YOUR TASK. Look at each line below and count those with the word "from"; the answer is that number only.

MATERIAL TO PROCESS.
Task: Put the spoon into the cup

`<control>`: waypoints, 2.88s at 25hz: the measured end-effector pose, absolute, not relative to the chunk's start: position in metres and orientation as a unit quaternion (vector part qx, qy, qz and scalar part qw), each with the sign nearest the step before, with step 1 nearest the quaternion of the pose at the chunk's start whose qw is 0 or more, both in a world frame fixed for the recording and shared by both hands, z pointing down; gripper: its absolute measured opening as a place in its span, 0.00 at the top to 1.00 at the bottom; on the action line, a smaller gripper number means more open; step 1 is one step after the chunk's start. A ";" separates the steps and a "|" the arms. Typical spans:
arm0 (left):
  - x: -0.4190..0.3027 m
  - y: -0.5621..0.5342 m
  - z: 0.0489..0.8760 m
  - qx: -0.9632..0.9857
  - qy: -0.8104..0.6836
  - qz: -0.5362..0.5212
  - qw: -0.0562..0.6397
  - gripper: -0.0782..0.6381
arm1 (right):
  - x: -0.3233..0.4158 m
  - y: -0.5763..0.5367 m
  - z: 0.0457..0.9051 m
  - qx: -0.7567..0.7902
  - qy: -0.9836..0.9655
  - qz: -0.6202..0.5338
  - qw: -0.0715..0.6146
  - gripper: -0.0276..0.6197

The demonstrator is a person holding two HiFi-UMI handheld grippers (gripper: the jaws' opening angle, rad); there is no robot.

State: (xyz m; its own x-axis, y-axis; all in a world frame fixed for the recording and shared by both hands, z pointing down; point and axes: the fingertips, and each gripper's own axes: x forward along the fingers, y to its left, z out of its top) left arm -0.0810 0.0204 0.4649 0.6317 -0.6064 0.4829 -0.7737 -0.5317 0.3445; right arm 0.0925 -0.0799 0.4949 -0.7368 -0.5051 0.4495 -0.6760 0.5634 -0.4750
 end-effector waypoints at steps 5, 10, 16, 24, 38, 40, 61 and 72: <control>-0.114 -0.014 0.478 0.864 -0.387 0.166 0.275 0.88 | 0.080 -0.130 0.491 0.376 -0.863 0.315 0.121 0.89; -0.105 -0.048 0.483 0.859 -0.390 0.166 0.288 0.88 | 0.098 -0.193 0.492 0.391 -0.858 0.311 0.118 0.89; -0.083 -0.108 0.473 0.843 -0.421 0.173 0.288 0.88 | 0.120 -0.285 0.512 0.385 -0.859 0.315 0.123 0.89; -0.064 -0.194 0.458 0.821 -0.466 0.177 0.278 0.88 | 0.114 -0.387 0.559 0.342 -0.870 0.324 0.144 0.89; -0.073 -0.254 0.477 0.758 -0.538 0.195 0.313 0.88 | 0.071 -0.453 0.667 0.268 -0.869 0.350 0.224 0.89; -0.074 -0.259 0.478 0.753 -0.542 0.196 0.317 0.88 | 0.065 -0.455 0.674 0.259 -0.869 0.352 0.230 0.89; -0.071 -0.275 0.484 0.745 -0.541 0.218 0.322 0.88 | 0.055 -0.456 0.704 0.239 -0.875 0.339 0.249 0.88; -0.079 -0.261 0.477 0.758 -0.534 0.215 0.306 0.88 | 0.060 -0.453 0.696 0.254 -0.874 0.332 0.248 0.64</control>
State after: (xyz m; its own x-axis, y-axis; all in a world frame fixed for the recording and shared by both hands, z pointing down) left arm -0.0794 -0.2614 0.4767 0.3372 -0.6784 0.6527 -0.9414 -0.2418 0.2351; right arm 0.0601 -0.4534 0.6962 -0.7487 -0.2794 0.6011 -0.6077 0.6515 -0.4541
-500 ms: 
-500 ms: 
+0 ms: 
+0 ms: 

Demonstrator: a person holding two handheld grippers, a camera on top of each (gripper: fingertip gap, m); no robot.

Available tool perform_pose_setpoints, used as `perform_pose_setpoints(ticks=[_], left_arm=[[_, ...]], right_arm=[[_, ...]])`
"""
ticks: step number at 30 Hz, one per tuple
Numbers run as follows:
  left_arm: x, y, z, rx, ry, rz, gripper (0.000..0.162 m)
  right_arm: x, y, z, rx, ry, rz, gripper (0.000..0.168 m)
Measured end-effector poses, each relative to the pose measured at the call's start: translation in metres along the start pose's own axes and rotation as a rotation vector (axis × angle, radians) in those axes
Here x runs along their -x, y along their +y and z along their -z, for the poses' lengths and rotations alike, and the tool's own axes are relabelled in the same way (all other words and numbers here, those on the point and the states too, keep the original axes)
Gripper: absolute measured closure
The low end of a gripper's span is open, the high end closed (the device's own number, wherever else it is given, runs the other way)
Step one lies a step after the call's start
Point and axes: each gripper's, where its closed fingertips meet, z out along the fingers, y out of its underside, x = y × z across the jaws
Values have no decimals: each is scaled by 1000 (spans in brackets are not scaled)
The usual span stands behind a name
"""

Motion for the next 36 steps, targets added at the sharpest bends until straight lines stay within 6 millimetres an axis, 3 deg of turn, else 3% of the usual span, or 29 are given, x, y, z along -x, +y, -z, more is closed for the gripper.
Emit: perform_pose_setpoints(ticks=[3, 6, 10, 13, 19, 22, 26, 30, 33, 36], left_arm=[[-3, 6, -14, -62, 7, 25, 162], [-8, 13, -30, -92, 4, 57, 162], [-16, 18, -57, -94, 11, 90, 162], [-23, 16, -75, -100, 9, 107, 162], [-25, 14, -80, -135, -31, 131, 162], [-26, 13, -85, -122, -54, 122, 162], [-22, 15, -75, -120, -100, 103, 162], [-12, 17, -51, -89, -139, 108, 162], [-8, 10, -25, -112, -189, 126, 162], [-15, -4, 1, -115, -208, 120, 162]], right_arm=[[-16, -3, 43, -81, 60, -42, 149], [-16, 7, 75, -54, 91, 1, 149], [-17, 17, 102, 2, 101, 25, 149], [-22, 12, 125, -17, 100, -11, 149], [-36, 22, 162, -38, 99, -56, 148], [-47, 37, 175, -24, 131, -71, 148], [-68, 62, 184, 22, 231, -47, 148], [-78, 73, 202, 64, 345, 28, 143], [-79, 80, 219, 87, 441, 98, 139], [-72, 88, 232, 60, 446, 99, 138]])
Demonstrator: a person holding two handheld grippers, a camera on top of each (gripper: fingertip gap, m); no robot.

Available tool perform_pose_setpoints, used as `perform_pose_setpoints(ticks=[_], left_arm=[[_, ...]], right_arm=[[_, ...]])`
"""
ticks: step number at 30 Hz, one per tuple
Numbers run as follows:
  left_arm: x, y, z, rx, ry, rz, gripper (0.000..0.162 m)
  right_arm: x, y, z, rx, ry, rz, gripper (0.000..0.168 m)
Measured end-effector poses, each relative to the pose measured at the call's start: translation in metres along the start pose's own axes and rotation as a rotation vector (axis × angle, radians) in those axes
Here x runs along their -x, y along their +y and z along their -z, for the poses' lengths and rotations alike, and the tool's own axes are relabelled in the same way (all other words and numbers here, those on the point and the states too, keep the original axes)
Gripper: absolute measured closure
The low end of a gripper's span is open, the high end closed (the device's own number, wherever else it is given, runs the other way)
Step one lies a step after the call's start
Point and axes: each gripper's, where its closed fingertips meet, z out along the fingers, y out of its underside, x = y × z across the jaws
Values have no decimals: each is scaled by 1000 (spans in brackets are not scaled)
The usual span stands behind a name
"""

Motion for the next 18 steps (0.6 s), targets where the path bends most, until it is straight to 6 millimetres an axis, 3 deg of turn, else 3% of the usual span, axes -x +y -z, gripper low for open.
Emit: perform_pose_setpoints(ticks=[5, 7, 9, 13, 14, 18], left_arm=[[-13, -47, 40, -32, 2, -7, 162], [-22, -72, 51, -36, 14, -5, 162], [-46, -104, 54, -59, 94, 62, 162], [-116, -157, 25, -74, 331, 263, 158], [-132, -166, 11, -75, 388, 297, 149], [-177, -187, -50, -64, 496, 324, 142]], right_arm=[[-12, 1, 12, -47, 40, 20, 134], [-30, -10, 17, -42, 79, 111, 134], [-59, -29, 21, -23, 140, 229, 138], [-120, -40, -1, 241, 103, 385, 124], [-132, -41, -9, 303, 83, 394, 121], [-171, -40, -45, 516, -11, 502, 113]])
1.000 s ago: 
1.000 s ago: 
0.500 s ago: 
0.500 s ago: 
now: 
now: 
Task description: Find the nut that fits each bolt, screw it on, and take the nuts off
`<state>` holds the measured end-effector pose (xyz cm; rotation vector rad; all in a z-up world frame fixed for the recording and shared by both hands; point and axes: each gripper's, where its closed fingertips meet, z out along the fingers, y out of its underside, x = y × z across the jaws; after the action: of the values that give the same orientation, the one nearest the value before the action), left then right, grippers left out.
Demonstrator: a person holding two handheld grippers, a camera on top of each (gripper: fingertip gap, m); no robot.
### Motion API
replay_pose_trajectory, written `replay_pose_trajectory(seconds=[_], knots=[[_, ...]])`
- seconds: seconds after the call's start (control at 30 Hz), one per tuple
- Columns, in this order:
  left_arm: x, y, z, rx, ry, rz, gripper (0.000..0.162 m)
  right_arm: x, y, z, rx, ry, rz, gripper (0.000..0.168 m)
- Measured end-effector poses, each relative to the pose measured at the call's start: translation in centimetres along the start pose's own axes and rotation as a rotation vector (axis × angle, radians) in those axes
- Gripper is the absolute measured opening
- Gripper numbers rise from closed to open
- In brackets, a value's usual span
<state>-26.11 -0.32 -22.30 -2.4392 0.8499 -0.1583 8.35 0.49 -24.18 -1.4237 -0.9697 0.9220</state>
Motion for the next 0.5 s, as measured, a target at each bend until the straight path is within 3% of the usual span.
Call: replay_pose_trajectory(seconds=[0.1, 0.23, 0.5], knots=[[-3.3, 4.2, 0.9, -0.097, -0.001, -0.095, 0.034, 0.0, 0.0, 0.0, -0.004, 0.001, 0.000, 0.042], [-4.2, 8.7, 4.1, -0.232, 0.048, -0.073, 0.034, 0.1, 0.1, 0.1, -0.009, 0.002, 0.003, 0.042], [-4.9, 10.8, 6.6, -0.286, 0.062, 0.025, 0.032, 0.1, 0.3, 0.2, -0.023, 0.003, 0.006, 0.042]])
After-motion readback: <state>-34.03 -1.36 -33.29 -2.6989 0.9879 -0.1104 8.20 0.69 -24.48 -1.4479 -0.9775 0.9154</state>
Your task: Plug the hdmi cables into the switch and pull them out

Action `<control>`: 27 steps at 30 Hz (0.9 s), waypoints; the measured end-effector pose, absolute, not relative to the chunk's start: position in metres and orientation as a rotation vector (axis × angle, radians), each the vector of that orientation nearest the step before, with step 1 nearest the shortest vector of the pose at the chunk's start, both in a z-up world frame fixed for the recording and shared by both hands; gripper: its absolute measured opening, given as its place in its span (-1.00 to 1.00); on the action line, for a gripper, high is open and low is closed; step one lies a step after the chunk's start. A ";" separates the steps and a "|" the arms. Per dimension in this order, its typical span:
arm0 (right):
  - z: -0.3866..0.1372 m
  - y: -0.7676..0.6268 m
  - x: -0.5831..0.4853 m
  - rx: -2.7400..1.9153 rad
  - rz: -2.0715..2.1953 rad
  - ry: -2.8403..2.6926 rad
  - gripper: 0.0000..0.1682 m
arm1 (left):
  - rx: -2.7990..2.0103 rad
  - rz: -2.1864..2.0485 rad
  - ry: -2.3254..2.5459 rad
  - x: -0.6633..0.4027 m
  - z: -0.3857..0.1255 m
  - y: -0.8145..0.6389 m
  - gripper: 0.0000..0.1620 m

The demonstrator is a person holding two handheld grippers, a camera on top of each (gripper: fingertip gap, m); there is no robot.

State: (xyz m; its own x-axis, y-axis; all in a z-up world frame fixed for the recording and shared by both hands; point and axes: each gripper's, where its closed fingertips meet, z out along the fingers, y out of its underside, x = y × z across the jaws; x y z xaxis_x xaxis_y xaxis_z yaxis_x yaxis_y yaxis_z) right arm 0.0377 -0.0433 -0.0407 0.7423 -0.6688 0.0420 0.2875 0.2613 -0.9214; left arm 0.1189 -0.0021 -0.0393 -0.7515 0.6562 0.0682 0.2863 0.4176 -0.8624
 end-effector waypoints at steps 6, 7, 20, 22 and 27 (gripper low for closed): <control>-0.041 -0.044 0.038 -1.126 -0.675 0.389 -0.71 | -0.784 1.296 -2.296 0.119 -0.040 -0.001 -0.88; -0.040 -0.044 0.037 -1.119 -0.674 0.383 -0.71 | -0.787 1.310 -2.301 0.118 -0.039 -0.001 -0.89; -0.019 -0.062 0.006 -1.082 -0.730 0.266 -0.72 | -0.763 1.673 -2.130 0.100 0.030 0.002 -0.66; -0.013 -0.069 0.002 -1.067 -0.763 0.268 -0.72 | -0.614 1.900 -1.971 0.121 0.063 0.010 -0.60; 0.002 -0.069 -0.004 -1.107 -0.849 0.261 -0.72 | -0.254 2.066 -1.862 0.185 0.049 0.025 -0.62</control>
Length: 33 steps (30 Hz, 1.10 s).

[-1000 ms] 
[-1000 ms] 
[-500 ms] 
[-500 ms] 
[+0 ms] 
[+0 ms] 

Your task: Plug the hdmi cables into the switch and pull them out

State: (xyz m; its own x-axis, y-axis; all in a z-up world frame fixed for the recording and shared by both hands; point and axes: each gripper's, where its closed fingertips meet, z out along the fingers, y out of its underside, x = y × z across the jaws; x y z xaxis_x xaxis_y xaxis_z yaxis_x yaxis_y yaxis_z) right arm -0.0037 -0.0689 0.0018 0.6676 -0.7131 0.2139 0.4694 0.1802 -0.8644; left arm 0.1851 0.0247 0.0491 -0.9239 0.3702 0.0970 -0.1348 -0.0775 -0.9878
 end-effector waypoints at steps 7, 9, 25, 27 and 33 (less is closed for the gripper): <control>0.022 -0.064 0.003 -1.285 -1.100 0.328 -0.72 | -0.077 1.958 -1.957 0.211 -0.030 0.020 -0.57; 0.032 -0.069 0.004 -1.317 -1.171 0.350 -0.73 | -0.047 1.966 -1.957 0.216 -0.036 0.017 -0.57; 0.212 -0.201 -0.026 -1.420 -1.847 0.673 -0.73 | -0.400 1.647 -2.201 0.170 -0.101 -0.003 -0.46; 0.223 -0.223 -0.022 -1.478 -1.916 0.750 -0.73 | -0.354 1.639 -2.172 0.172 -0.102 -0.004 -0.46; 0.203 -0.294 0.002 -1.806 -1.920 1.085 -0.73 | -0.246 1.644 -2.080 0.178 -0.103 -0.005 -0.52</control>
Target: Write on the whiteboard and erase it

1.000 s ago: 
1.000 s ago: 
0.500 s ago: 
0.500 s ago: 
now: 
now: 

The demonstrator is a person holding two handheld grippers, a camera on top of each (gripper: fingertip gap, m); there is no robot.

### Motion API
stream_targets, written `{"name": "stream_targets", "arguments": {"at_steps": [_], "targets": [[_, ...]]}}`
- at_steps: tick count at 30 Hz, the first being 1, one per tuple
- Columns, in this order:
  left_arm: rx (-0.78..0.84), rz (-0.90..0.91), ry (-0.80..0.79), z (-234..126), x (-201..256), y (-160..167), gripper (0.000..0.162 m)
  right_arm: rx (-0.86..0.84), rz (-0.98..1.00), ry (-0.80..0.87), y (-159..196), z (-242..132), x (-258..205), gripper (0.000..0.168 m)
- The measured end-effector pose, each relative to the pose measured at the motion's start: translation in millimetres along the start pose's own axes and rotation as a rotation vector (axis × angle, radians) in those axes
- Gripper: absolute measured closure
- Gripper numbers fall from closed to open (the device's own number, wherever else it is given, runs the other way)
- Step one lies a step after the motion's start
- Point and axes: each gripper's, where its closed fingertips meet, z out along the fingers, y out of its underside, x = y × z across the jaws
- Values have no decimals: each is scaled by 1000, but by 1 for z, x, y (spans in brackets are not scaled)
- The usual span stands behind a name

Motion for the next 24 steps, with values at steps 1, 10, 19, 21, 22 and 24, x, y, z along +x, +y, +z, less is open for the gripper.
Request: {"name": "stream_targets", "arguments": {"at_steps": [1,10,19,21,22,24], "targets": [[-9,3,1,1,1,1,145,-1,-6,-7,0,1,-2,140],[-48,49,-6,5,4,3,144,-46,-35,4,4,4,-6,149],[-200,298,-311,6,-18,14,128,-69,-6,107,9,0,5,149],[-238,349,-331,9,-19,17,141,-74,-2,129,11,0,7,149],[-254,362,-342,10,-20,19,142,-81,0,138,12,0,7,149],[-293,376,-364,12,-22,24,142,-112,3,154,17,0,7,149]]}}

ANSWER TO THIS PROBLEM. 2